Work to complete> Every entry needs to appear again exactly as written below.

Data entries
= = = = = = =

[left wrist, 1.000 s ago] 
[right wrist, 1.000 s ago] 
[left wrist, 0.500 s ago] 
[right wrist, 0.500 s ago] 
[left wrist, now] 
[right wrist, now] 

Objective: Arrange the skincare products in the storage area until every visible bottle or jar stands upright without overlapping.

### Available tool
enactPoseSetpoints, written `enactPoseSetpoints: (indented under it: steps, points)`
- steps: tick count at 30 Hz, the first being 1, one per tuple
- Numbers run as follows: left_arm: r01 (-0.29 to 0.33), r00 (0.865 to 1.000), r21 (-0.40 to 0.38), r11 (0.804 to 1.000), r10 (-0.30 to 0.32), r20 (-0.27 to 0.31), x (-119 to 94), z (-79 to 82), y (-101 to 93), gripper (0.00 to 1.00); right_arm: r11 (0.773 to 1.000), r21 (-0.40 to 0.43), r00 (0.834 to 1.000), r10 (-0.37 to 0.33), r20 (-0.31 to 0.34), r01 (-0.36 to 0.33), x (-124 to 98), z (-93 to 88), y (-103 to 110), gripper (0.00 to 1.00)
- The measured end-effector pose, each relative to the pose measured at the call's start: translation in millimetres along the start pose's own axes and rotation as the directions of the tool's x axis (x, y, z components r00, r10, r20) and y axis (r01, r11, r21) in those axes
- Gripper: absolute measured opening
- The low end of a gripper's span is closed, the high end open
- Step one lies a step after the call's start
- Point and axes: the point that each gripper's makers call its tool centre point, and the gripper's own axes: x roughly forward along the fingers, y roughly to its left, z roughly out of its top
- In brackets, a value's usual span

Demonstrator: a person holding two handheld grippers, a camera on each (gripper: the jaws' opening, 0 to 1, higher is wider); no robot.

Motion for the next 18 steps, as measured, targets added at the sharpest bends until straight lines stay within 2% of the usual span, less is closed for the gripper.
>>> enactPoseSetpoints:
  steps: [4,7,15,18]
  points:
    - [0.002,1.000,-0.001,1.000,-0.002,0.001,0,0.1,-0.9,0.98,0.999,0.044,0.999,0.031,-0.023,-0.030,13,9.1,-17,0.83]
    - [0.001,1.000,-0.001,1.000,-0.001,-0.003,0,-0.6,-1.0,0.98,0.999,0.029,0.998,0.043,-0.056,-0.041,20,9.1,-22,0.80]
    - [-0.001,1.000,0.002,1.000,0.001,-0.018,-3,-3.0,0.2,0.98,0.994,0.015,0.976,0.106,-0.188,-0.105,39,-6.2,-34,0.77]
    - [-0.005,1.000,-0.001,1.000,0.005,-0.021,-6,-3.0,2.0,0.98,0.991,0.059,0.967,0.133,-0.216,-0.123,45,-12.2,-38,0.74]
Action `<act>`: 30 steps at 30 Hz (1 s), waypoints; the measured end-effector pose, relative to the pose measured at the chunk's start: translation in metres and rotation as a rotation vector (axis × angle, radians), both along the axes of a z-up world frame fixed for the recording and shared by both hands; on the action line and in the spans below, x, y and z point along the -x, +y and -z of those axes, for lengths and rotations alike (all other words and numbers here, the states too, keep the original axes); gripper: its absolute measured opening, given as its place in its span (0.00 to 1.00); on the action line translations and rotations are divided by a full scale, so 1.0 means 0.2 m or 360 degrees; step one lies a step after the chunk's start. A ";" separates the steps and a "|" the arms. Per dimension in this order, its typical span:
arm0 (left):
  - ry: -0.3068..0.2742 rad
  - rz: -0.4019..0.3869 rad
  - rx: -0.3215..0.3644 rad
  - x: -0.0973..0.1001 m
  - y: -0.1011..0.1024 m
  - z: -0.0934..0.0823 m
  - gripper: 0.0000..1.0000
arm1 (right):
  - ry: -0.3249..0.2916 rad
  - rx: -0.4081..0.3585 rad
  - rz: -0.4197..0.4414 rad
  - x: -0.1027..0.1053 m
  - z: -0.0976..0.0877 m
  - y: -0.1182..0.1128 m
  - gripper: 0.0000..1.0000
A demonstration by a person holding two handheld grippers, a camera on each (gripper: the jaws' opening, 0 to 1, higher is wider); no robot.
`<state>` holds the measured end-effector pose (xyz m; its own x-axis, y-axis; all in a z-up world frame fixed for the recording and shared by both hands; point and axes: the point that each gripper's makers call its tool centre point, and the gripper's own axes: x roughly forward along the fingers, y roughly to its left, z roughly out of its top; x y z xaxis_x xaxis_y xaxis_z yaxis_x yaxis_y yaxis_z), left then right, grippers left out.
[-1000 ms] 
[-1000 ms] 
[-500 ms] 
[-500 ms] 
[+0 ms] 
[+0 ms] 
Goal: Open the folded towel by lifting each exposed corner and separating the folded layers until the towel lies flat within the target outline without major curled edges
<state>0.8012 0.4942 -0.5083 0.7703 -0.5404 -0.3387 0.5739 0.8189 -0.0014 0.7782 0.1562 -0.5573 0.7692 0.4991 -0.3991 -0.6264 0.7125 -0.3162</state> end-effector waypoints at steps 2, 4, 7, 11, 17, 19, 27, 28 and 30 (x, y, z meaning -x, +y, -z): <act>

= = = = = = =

Finished exercise>
[left wrist, 1.000 s ago] 
[right wrist, 1.000 s ago] 
[left wrist, 0.500 s ago] 
[right wrist, 0.500 s ago] 
[left wrist, now] 
[right wrist, now] 

Objective: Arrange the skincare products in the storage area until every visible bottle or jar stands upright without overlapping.

### Available tool
enactPoseSetpoints, written `enactPoseSetpoints: (indented under it: steps, points)`
- steps: tick count at 30 Hz, the first being 1, one per tuple
- Numbers run as follows: left_arm: r01 (-0.29 to 0.33), r00 (0.865 to 1.000), r21 (-0.40 to 0.38), r11 (0.804 to 1.000), r10 (-0.30 to 0.32), r20 (-0.27 to 0.31), x (-119 to 94), z (-79 to 82), y (-101 to 93), gripper (0.00 to 1.00); right_arm: r11 (0.773 to 1.000), r21 (-0.40 to 0.43), r00 (0.834 to 1.000), r10 (-0.37 to 0.33), r20 (-0.31 to 0.34), r01 (-0.36 to 0.33), x (-124 to 98), z (-93 to 88), y (-103 to 110), gripper (0.00 to 1.00)
- The measured end-effector pose, each relative to the pose measured at the call's start: translation in millimetres along the start pose's own axes and rotation as the directions of the tool's x axis (x, y, z components r00, r10, r20) and y axis (r01, r11, r21) in those axes
- Gripper: absolute measured opening
- The low end of a gripper's span is closed, the high end open
- Step one lies a step after the call's start
- Point and axes: the point that each gripper's makers call its tool centre point, and the gripper's own axes: x roughly forward along the fingers, y roughly to its left, z roughly out of its top
- In brackets, a value's usual span

Demonstrator: a person holding two handheld grippers, a camera on each (gripper: the jaws' opening, 0 to 1, higher is wider); no robot.

Motion for the next 18 steps, as measured, targets added at the sharpest bends until straight lines stay within 2% of the usual span, less is closed for the gripper.
>>> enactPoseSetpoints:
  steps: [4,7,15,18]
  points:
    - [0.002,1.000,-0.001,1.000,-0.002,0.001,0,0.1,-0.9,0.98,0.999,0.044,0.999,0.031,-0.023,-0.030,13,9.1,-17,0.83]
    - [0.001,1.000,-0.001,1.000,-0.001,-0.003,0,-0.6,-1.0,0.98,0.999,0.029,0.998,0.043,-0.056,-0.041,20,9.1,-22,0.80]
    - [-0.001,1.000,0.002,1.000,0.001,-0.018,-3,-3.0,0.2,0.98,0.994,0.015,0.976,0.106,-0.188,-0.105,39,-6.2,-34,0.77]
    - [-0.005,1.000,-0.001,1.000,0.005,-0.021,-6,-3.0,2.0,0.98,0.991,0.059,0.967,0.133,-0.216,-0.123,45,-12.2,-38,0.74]
Action `<act>`: 30 steps at 30 Hz (1 s), waypoints; the measured end-effector pose, relative to the pose measured at the chunk's start: translation in metres and rotation as a rotation vector (axis × angle, radians), both along the axes of a z-up world frame fixed for the recording and shared by both hands; on the action line and in the spans below, x, y and z point along the -x, +y and -z of those axes, for lengths and rotations alike (all other words and numbers here, the states too, keep the original axes); gripper: its absolute measured opening, given as its place in its span (0.00 to 1.00); on the action line translations and rotations are divided by a full scale, so 1.0 means 0.2 m or 360 degrees; step one lies a step after the chunk's start. A ";" separates the steps and a "|" the arms. Per dimension in this order, its typical span:
arm0 (left):
  - ry: -0.3068..0.2742 rad
  - rz: -0.4019..0.3869 rad
  - rx: -0.3215..0.3644 rad
  - x: -0.0973..0.1001 m
  - y: -0.1011..0.1024 m
  - z: -0.0934..0.0823 m
  - gripper: 0.0000..1.0000
arm1 (right):
  - ry: -0.3249..0.2916 rad
  - rx: -0.4081..0.3585 rad
  - rz: -0.4197..0.4414 rad
  - x: -0.1027..0.1053 m
  - z: -0.0976..0.0877 m
  - y: -0.1182..0.1128 m
  - gripper: 0.0000..1.0000
A demonstration by a person holding two handheld grippers, a camera on each (gripper: the jaws' opening, 0 to 1, higher is wider); no robot.
`<state>` holds the measured end-effector pose (xyz m; its own x-axis, y-axis; all in a z-up world frame fixed for the recording and shared by both hands; point and axes: the point that each gripper's makers call its tool centre point, and the gripper's own axes: x roughly forward along the fingers, y roughly to its left, z roughly out of its top; x y z xaxis_x xaxis_y xaxis_z yaxis_x yaxis_y yaxis_z), left then right, grippers left out.
[-1000 ms] 
[-1000 ms] 
[-500 ms] 
[-500 ms] 
[+0 ms] 
[+0 ms] 
Goal: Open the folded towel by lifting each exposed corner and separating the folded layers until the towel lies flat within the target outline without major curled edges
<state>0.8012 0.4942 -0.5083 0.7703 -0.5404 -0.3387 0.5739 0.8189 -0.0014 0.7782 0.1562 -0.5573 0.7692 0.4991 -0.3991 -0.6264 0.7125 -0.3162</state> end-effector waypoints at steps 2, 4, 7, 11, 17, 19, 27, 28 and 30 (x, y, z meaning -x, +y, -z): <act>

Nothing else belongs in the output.